The Bailout

Quoting Electoral Vote:

House Republicans voted down the first bailout bill because they were afraid it would become just another government boondoggle. But after it was loaded up with more pork than all the pigs in Iowa, they changed their minds. Guess what? It has become just another government boondoggle. Sec. Henry Paulson’s idea was to buy up all the toxic mortgages to get them off the banks’ books. He long since shelved that plan. His next idea was to buy stock in the banks so they would have fresh capital and could start making loans again. However, instead of making loans, some banks are using the money to pay dividends, give executives bonuses, and buy other banks. For example, PNC Financial Services received $7.7 billion in government money and promptly spent $5.6 billion of it to buy National City Corp. Lawmakers are protesting but they should hardly be surprised since they gave Paulson unlimited authority to spend the money any way he wanted to, with hardly any supervision and no restrictions on what the recipients did with the money. In addition, Paulson hired the Bank of New York Mellon to run the program. On the same day Bank of New York Mellon received $3 billion itself, apparently deciding that it could use some cash. Hardly anyone noticed.

Pretty much everyone seemed to think the bailout package was a bad idea, and then it seems like pretty much everyone in Washington ended up voting for it. But have we learned nothing about the need for oversight, especially when handing companies billions of dollars?

2 thoughts on “The Bailout

  1. Everyone IN THE GOVERNMENT thought the bailout was a bad idea. My brother works for a hedge fund (he won’t let you forget it). From his perspective, the bailout was too little, too late. That week delay in the bailout due to it being shot down the first time is the reason we’re seeing such a heavy economic DEPRESSION right now. If the bailout had gone through the first time it was up for voting, the market wouldn’t have suffered such a huge blow. It’s like someone being shot with a gun, and deciding whether to apply gauze or to do stiches, and in the meantime, the victim (the economy) constantly losing blood. And we waited and spent a week deciding what to do and expect it to make a full recovery instantly.

    Basically, the loss of blood (continuing with this analogy), caused the kidneys and liver to fail (probably not possible, but go with it).

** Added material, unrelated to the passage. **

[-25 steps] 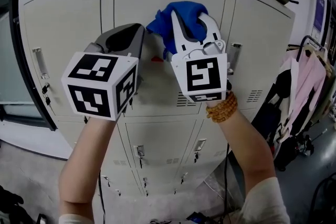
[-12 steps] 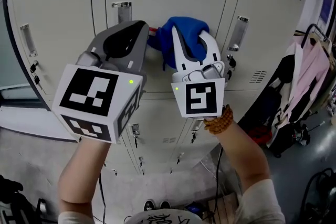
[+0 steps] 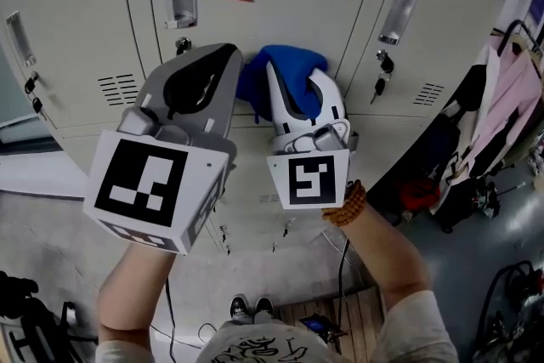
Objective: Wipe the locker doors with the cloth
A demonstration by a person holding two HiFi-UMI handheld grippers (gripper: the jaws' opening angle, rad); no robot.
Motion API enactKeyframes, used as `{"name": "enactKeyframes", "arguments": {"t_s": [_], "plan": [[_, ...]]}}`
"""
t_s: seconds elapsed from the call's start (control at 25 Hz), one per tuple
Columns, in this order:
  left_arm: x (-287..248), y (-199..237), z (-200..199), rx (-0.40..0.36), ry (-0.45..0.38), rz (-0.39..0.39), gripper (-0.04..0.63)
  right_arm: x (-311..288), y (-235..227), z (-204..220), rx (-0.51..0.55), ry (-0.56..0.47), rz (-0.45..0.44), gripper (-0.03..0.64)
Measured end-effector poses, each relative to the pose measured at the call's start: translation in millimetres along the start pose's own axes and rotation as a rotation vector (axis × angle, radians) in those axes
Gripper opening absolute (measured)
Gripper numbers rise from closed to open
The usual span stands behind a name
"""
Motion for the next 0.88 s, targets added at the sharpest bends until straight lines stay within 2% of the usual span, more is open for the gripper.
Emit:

So now we don’t need to worry about just the blood loss, we also need to worry about the kidneys and liver fixing themselves. Kidneys and livers (not 100% sure here, I’m not the hedge fund guy) are the securities markets and money markets.

  2. But to continue the analogy, it would be like if we had thousands of people who had lost lots of blood, and the government decided to put some people who had lost blood in charge of distributing blood. And then we’re shocked when those people take care of themselves first.

    Even worse, though, the people who were losing blood have gotten their emergency shipments of blood, and gone and sold that blood for a profit instead of using it to fix their ailing kidneys and livers.